Così si sfoglia l’album di famiglia

convinti che ci possa dar la sveglia

con rapidi rintocchi di memoria,

rivedi poi la maschera di Zorro,

lo scudo di Mazinga, l’uomo ragno

gettare la sua tela in bianco e nero

sul volto imbalsamato di chi resta

e in controluce sai, si fa straniero.

 

E’ vita trattenuta sulle labbra,

riavvolta sulla spola il lunedì

nella promessa nuova del mattino,

resistere alle code in tangenziale,

fuggire il cannocchiale del vicino,

indovinare il titolo al giornale

espedienti tutti, e ali di fortuna,

sopravvivenza spiccia, da manuale.

Il cellulare piatto sotto petto,

la giacca abbottonata, la cravatta

fanno scordar l’azzurro del costume,

la chiazza di colore, dozzinale.

E’ tempo d’oggi, d’attizzare il lume

del quotidiano giogo al carnevale.

*

Storie di pianura

Restano i nomi, pronunciati per abitudine

distrattamente, obliqui serbano gli echi dei luoghi,

i riverberi – tre cantoni, feniletto di sotto,

il mulino del conte, la vecchia filanda, la seriola –

o neppure restano per i cascinali rossi

diroccati, nell’alternarsi di muschio e gramigna.

Qualche racconto tramandano i vecchi

sottovoce; se verità o mito

più nessuno sa dirlo:

Zaira verde bendata, passo di riccio,

la più abile a domare le mosche con le mani

o Pietro, pelle tabacco arsa dal sole,

smorfie di sorriso come carezze di vanga

o Diletta immobile nella sua sedia di giunco

o Demetra la bigotta, Nando il pazzo, Vittorio

e lei – per chi sa - nata quella notte, vissuta

nello spazio fra i primi vagiti e il silenzio,

battesimo consumato su occhi di madre, soltanto.

Sono le ferite della terra, appena più profonde

nel reticolo fessurale, nel duro delle zolle.

Le diresti durare, per un’ora più lunga di sole,

le leviga poi un breve scroscio di pioggia.

Sono le storie catturate nei cerchi dei tigli

che le annodano ai tronchi, in riva ai fossi

per preservarle forse…                   
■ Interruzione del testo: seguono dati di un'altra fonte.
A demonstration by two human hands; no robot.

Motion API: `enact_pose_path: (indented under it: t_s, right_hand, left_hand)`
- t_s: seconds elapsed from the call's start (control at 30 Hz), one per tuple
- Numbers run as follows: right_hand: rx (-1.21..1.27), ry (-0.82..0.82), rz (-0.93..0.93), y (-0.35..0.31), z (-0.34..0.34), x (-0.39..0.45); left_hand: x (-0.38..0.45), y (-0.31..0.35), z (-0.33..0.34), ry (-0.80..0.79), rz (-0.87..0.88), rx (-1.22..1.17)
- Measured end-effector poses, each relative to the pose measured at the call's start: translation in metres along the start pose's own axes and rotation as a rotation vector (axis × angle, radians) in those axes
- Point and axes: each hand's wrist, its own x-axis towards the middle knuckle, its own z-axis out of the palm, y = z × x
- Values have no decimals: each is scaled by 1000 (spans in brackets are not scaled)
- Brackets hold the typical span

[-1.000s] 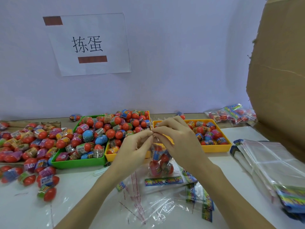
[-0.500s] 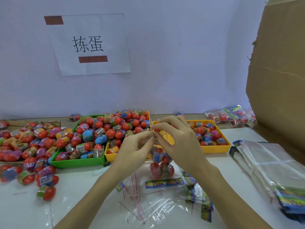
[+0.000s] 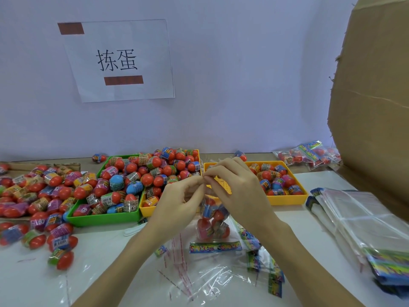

e mentre sfiorata dal plettro del tempo

più alta ne avvampa la voce

non ho che labbra di sabbia

mani di paglia.    

*

Grandi poeti

Pasolini, Sanguineti, Pagliarani, Zanzotto:

vi leggo e vi rileggo

e non vi afferro.

 

Per questo scrivo.

*

Di passaggio

Così accade che sul palmo tu veda l’impiccato

e t’affretti a disegnare l’ultima asta:

sai che ho smarrito tutte le lettere.

*

Heisenberg

Il melograno ferito sul tavolo

è il lemma fortuito.

Tace la stella polare

incupita assorda il magnete.

S’ammansisce la belva manichea

fra tautologie e paralogismi:

divergenze rinselvano in silenzi.

Mi colpisce la luce: bersaglio

della mano aguzzina:

verità mi spoglia.

Impazziti i numeri quantici:

orbitale improbabile

m’anniento:

indimostrabile esistenza.

*

Bambino

Cosa guardi, bambino, lontano?

Non mi bastano mille occhiali per vedere,

eppure sorridi rapito

con vivace sorpresa.

Quale segreta voce parla al tuo cuore?

Tendo mille orecchi e verbo non odo,

solo silenzio tutt’intorno.

Eppure sorridi

gli occhi felici al futuro,

mi porgi la mano per condurmi lassù.

Bambino,

solo oggi comprendo di essere un uomo.